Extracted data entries
Start of Block

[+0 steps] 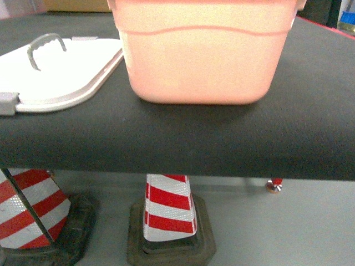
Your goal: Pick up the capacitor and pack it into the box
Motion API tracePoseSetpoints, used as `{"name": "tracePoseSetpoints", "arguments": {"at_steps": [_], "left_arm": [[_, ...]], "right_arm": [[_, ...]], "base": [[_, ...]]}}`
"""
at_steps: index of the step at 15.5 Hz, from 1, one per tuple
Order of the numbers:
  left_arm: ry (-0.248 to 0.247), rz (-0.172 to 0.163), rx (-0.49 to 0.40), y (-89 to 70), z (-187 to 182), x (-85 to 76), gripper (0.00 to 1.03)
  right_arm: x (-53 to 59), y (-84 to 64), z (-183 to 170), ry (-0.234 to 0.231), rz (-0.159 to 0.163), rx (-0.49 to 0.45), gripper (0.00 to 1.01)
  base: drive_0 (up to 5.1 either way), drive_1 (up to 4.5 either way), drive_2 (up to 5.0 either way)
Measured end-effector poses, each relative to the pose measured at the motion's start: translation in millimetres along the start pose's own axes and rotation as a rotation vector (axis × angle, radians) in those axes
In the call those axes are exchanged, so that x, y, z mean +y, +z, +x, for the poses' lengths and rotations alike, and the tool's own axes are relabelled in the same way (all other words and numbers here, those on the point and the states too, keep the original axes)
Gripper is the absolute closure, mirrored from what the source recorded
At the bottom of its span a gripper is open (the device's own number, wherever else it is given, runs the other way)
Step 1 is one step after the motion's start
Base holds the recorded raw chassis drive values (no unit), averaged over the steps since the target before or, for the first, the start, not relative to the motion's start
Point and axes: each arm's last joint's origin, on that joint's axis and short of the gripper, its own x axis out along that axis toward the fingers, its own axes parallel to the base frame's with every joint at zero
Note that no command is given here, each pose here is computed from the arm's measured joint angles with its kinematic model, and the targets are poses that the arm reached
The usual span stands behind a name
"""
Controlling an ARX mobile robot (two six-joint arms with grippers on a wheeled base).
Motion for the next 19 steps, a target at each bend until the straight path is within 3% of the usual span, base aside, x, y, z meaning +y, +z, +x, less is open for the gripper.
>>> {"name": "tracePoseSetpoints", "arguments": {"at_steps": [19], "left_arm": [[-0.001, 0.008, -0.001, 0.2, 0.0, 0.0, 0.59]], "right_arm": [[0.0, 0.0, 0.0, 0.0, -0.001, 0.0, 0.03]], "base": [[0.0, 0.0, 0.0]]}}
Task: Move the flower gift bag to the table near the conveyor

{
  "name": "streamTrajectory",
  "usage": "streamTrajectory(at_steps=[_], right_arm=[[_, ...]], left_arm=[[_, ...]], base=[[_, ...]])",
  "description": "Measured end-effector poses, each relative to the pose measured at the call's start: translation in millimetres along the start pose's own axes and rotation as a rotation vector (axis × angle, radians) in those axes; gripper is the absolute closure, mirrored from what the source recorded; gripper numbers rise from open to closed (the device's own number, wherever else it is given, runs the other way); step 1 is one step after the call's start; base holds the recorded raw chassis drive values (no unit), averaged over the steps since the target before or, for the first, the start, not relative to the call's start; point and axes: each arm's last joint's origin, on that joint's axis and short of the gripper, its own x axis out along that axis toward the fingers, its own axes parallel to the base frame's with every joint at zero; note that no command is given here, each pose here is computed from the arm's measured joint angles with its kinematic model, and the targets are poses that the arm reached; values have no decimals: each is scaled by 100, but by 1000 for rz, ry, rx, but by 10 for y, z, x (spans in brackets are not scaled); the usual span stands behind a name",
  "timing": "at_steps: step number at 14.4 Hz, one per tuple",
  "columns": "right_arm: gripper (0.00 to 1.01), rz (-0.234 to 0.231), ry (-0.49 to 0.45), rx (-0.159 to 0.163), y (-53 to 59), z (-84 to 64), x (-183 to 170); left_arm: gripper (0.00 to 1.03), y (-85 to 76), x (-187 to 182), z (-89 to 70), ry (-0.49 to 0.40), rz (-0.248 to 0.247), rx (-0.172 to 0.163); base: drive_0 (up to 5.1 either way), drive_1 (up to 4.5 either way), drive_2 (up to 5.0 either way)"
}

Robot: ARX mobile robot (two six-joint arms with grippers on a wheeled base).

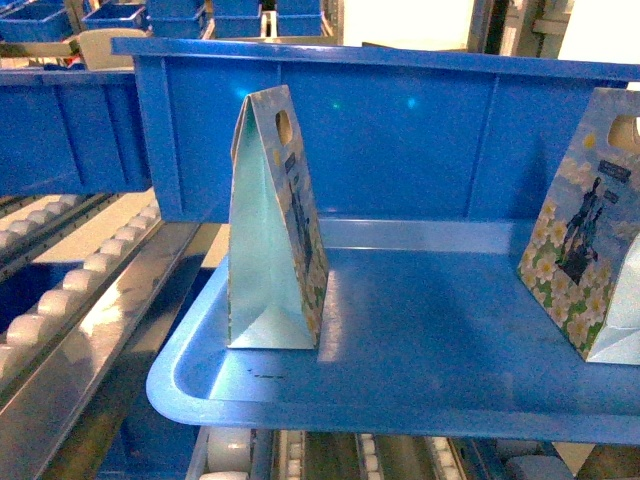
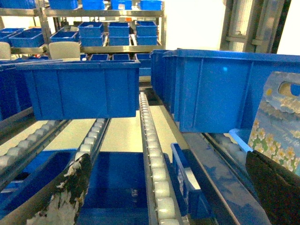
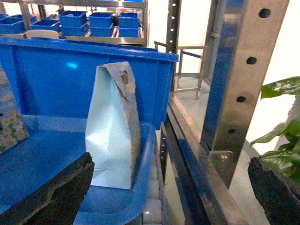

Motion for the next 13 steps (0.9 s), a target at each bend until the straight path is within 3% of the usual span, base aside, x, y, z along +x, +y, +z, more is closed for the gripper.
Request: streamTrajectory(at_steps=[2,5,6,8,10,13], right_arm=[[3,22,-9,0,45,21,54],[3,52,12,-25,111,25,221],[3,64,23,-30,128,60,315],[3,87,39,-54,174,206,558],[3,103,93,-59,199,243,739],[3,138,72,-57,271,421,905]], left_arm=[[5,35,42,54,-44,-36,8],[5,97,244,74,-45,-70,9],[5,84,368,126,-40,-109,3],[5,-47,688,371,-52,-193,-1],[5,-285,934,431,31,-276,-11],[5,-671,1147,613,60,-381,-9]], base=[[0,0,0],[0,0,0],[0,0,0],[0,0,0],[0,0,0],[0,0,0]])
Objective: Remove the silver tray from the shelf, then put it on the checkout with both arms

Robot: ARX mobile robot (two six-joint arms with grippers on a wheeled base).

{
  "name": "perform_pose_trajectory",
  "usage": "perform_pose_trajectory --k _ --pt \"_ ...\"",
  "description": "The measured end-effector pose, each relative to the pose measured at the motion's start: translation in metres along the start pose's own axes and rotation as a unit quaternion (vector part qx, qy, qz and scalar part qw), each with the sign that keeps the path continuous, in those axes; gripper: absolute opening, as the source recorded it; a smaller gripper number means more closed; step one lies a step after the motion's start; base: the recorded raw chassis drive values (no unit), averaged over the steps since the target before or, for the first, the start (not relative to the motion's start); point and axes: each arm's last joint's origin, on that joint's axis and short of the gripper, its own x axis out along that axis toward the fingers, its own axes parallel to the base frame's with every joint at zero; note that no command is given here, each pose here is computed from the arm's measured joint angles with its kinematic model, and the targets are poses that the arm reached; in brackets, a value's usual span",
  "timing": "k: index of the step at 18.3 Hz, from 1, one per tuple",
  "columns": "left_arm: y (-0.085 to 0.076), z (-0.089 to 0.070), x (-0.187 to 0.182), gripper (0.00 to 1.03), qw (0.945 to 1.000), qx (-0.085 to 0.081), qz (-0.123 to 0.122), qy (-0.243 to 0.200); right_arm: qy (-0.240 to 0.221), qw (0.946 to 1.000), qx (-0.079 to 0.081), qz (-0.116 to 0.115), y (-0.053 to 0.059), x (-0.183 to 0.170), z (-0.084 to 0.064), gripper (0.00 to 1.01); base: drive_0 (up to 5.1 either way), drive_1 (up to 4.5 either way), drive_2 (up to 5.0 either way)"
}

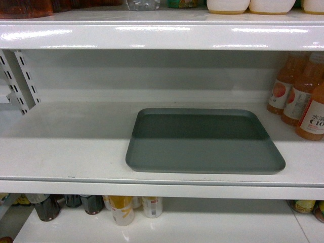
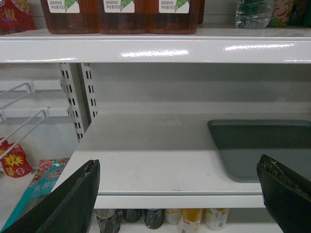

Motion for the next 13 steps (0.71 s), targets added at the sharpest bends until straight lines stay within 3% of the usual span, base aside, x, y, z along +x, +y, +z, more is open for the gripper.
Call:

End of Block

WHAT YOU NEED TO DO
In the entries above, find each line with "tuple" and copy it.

SOLUTION TO THIS EXERCISE
at_steps: index of the step at 15.5 Hz, from 1, one per tuple
  "timing": "at_steps: step number at 14.4 Hz, one per tuple",
  "timing": "k: index of the step at 18.3 Hz, from 1, one per tuple",

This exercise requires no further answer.